A real estate agent has spammed 300 households with a letter warning them their property values would plunge when a public housing block was built nearby.
Harcourts salesman Chris Parsons claimed many of his clients in Mandurah, south of Perth, planned to sell up rather than have 100 ‘socially disadvantaged’ new neighbours.
Mr Parsons said he and other residents were concerned about the $28.1 million development’s ‘obvious effect on property values’.
The document, bearing the Harcourts Mandurah letterhead, asked if the home owner had been informed of the new building in their suburb.
Real estate agent spams households with offensive warning about new development to house homeless and ‘socially disadvantaged’ people
‘I am writing to you directly due to your close proximity to the upcoming development of a 50-apartment complex that will house up to 100 homeless and ‘socially disadvantaged’ residents,’ the letter sent on Monday began.
‘Many of my previous clients have already come to me with intentions to move out of the area after hearing of what is coming.
‘I personally live in and own a home close to this planned development and have my own concerns, including the obvious effect on property values.’
Labor MP Simon McGurk (pictured second right) announcing that the WA Government would increase its investment in Mandurah Common Ground to $28.1 million. The development was this week the subject of a letter saying it would affect house prices
Mr Parsons wrote that he met with the developers and discovered that due to council zoning rules, ‘little to no’ community consultation was required.

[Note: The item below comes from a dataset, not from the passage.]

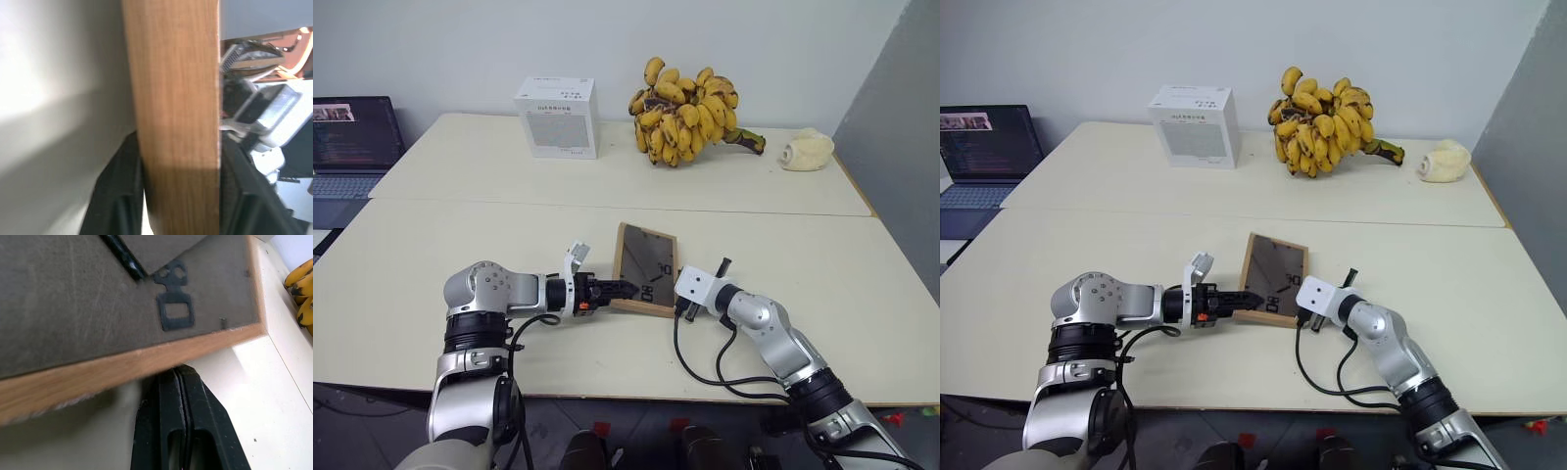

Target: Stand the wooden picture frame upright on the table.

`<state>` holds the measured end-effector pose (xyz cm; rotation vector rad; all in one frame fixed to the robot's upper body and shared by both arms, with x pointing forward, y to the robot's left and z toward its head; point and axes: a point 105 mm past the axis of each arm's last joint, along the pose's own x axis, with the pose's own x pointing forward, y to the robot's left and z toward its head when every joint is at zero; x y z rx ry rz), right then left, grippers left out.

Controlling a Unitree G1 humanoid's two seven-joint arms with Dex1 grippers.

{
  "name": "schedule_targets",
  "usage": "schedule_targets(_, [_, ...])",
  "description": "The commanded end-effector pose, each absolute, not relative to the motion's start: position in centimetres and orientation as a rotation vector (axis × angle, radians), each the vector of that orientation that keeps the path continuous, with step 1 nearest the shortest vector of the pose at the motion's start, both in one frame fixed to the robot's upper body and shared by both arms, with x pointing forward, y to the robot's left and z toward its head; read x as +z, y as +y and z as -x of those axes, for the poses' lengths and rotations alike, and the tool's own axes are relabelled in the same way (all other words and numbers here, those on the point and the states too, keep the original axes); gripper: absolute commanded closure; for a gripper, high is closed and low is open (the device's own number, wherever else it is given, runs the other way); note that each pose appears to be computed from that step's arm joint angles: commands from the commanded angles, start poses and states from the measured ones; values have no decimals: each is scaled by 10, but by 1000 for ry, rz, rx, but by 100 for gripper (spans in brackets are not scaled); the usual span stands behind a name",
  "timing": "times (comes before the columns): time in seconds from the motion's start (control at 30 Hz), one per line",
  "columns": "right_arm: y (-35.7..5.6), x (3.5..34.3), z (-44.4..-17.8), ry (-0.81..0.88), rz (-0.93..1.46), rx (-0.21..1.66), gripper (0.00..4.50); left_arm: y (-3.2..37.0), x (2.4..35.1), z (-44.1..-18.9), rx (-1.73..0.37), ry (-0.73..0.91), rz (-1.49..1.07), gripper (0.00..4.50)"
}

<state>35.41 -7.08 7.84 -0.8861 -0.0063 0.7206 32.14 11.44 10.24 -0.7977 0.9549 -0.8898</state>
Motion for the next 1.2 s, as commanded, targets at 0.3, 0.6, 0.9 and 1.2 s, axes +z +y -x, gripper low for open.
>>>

He told residents to call or email him to find out more about ‘what this could mean for the future value of your home’.
Outraged recipients posted the letter on local social media groups, speculating that the letter was really a ploy to drive sales.
‘To me it looks like a scare tactics letter for him to get you to sell your house. Do your homework. Plus this if it is true is a great project that will help so many less fortunate have a safe, warm place to live,’ one local wrote.
Real estate agent Chris Parsons has apologised after spamming households with a warning about a new development to house homeless people in Mandurah, WA
After recipients complained, Mr Parsons wrote a grovelling apology and handed it out to the same 300 homes on Wednesday.
‘I would like to apologise for any concerns this has caused, as a resident of this neighbourhood and a local real estate agent I have had discussions with members of the public around this topic and I was looking to gather further information, so that I could be in a better position to assist home owners where I can,’ he wrote.
‘It was not my intention to generate negativity around this development but instead to get a better understanding of the community sentiment in a small sample area within close proximity to the site.’
Mr Parsons added that he was confident the facility ‘will be of benefit to the community’ and be well run and maintained by local and state governments.
He wrote that Harcourts Mandurah had collected donations for a homeless support group in the area for more than 10 years.
Chris Parsons issued a grovelling apology letter after his initial letter did not go down well with locals in Mandurah
The company said the initial letter was a case of Mr Parsons ‘flying solo’ and that it did not believe he was acting with any malice towards homeless people.
‘We have investigated the matter and can confirm this is the result of an error in judgement, rather than any deliberate attempt to agitate or create negativity,’ Harcourts Australia chief operations officer Lisa Pennell said.
‘The agent in question is a relatively new team member and was genuinely attempting to engage with his local community to gauge sentiment and provide advice around the market.
‘He personally lives in a property he owns in the direct vicinity of the proposed development.
‘Chris is sincerely sorry for any distress caused and the office will ensure appropriate processes are followed for sign off of marketing material going forward.’
Ms Pennell listed 13 charities and seven local businesses Harcourts Mandurah had raised money for and claimed it sponsored 43 local and overseas community organisations.